Altech Batteries Validates CERENERGY Prototypes with Breakthrough Test Results
Altech Batteries (ASX: ATC) has announced major validation milestones for its CERENERGY cell and ABS60 battery pack prototypes.
The company reported long cycle life, strong efficiency and intrinsic safety across both designs.
Management said the results provide a decisive step toward commercialisation in the European grid storage market.
Cells Deliver Consistent Performance
The CERENERGY prototype cells completed more than 650 charge–discharge cycles without showing capacity loss, results that point to a markedly longer service life than conventional batteries, which typically degrade with every cycle.

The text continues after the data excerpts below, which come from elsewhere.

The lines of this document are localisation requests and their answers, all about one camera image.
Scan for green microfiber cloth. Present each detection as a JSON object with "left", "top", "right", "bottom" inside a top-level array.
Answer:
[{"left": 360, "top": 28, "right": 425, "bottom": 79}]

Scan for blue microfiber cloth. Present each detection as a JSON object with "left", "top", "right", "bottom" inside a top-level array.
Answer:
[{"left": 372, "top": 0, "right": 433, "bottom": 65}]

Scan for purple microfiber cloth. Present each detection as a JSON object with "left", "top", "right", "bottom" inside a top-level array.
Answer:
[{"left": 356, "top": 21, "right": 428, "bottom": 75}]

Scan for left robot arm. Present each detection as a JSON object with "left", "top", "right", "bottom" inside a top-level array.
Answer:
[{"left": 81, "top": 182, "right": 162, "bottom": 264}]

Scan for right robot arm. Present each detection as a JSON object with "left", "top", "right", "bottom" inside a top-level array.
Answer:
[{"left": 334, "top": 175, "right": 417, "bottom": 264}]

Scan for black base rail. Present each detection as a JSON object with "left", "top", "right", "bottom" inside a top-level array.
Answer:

For operators, that translates into fewer replacements, lower operating costs and higher system reliability over time.
Alongside durability, the cells achieved up to 92% energy efficiency and Coulombic efficiency near 100%, indicating minimal parasitic losses and confirming that the chemistry uses input energy effectively.
In comparison, rival high-temperature and flow batteries often operate at 70–80% efficiency, leaving operators with lower economic returns.
Altech also noted that the chemistry’s performance held steady under rigorous operating conditions, providing the flexibility required for renewable integration, peak demand support and backup power applications.
Safety Performance Strengthens Commercial Case
Altech also subjected the prototypes to abuse testing that included overcharge to 4 volts, deep discharge to 0.2V and repeated exposure to 300°C temperatures.
The cells remained intact throughout, with no leakage, gas release or rupture, emphasising the stability of sodium nickel chloride chemistry, which avoids the flammable electrolytes that make lithium-ion prone to thermal runaway.
By removing that fire risk, CERENERGY offers utilities and industrial users a lower-risk storage option—especially important for large-scale installations where safety incidents could have significant consequences.
The ability to withstand extreme electrical and thermal stress also points to reliability in diverse climates.
All of which, Altech believes, positions CERENERGY as a more resilient alternative to current technologies.
ABS60 Pack Validated under Real-World Conditions
The company tested the first ABS60 pack – rated at 60 kilowatt-hours – under conditions designed to mimic utility applications, including continuous discharges at 25 amperes, short pulses at 50A, and controlled thermal variations.
The pack sustained about 88% round-trip efficiency over more than 110 cycles, maintaining stable output across all scenarios, with no observable capacity fading and only a slight rise in internal resistance.
For end users, this means predictable long-term performance and lower maintenance requirements.
In a market where downtime and replacements can quickly erode project economics, those results support the ABS60’s viability for commercial deployment.
The prototype’s ability to operate reliably across demanding duty cycles shows that CERENERGY is not only robust in the laboratory but also effective under real-world conditions, marking a key threshold in demonstrating that the technology can scale beyond small tests to practical, revenue-generating projects.
Management Targets Industrial Rollout
Group managing director Iggy Tan said the results demonstrate the technology’s readiness for adoption at scale.
“Demonstrating long cycle life, high efficiency, and unmatched safety, we are now strongly positioned to deliver a competitive and sustainable alternative for grid and industrial energy storage,” Mr Tan said.
The company is working with Fraunhofer IKTS to commercialise the technology in Saxony, Germany, where it plans to construct a 120 megawatt-hour facility that would produce CERENERGY modules specifically for grid storage, supplying utilities, and industrial operators seeking secure and sustainable systems.
The strategy also leverages Europe’s push to reduce reliance on critical raw materials, since the sodium nickel chloride chemistry eliminates lithium, cobalt, graphite, and copper.